Not me, that's for sure. But isn't something lost if you can wall yourself off from views and information that challenge what you already believe? If everything is ordered a la carte? If -- and this really dates me as an ink-stained wretch -- you like turning the pages of a newspaper because you might bump into an unexpected story you would never have found online? If you and your family and your co-workers are plugged into parallel media universes?
While Ed Sullivan moments may be consigned to history, the digital age has brought us a burgeoning army of citizen journalists. And that led Time to declare "you" -- that is, all of us -- as its Person of the Year.

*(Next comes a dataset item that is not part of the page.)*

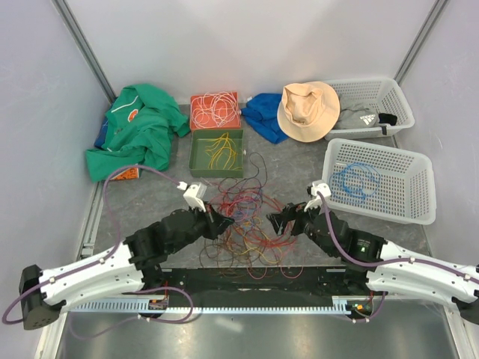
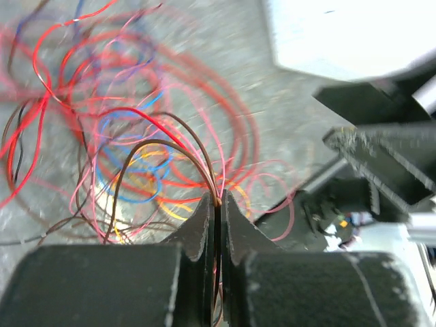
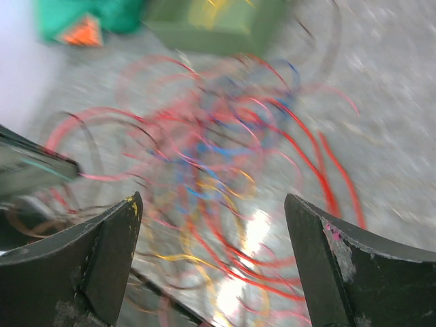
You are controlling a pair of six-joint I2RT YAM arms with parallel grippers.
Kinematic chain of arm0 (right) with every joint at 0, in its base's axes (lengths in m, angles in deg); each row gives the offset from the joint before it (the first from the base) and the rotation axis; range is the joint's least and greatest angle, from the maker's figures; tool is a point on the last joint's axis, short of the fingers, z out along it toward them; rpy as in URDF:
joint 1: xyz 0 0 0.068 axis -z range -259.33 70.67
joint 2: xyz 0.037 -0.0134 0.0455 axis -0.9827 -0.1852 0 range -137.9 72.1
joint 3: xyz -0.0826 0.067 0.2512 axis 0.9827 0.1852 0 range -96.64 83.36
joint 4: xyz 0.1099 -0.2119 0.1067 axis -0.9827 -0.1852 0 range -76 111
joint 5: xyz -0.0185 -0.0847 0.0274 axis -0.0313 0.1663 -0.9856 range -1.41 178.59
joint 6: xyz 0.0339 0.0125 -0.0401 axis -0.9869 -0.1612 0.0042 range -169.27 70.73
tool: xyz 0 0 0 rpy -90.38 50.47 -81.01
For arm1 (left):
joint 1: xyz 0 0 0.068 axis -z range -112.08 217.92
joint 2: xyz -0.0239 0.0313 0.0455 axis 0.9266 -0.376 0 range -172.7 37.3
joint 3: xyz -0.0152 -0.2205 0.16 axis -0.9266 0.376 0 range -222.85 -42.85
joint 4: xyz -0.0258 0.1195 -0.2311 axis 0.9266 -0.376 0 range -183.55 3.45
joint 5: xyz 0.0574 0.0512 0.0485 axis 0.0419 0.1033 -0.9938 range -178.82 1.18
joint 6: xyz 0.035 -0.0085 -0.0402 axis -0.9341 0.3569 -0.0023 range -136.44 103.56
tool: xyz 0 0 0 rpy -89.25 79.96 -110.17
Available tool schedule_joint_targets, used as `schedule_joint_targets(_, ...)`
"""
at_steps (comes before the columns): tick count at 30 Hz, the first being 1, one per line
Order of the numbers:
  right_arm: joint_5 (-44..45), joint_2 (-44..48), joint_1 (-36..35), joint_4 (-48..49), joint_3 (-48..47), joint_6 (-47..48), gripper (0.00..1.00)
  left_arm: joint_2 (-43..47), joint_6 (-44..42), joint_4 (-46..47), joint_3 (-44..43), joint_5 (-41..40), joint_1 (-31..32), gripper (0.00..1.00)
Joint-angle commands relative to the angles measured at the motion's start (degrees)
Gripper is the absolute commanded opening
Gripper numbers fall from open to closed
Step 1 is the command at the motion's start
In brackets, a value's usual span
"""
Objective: Untangle the cables
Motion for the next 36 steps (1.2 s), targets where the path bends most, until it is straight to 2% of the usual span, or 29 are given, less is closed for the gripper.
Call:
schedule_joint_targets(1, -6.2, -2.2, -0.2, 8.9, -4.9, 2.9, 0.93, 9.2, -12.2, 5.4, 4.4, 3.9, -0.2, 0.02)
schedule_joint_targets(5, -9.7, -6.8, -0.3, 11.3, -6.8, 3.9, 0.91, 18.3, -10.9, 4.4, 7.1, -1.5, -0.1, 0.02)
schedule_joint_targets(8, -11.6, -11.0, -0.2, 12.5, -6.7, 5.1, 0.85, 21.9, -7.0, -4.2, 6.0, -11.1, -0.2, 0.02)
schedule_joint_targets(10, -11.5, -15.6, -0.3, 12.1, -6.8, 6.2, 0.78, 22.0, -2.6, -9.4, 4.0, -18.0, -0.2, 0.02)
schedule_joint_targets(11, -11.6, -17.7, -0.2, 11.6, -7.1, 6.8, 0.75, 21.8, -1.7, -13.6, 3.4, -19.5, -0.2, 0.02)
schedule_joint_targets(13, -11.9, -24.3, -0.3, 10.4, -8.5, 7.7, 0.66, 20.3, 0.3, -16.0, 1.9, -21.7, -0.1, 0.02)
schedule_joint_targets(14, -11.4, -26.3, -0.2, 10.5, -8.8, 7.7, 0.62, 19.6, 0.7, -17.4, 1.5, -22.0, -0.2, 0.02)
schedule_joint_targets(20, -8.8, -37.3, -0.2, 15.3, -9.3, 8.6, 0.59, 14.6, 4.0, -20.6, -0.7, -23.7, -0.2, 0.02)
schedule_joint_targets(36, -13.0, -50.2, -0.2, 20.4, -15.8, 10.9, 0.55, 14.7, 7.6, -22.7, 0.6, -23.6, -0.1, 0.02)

"Journalists once had the exclusive province of taking people to places they'd never been," Managing Editor Richard Stengel writes. "But now a mother in Baghdad with a videophone can let you see a roadside bombing, or a patron in a nightclub can show you a racist rant by a famous comedian." That's terrific, and what's more, the mainstream media don't have to pay them much.
But this people-powered movement goes beyond snapping pictures. Ordinary folks can now help shape coverage and generate buzz without owning a printing press, and even scam the public (remember the faux soap opera of Lonelygirl15?).
Still, many folks are clearly choosing ice cream over the broccoli of daily journalism. The top Google news search of 2006 was for famous-for-no-discernible-reason Paris Hilton.
It's a cacophony out there. Take the recent finding that there are 13 million blogs in America. I don't know about you, but I don't have time to read 13 million blogs. Writing one takes up enough of my life as it is.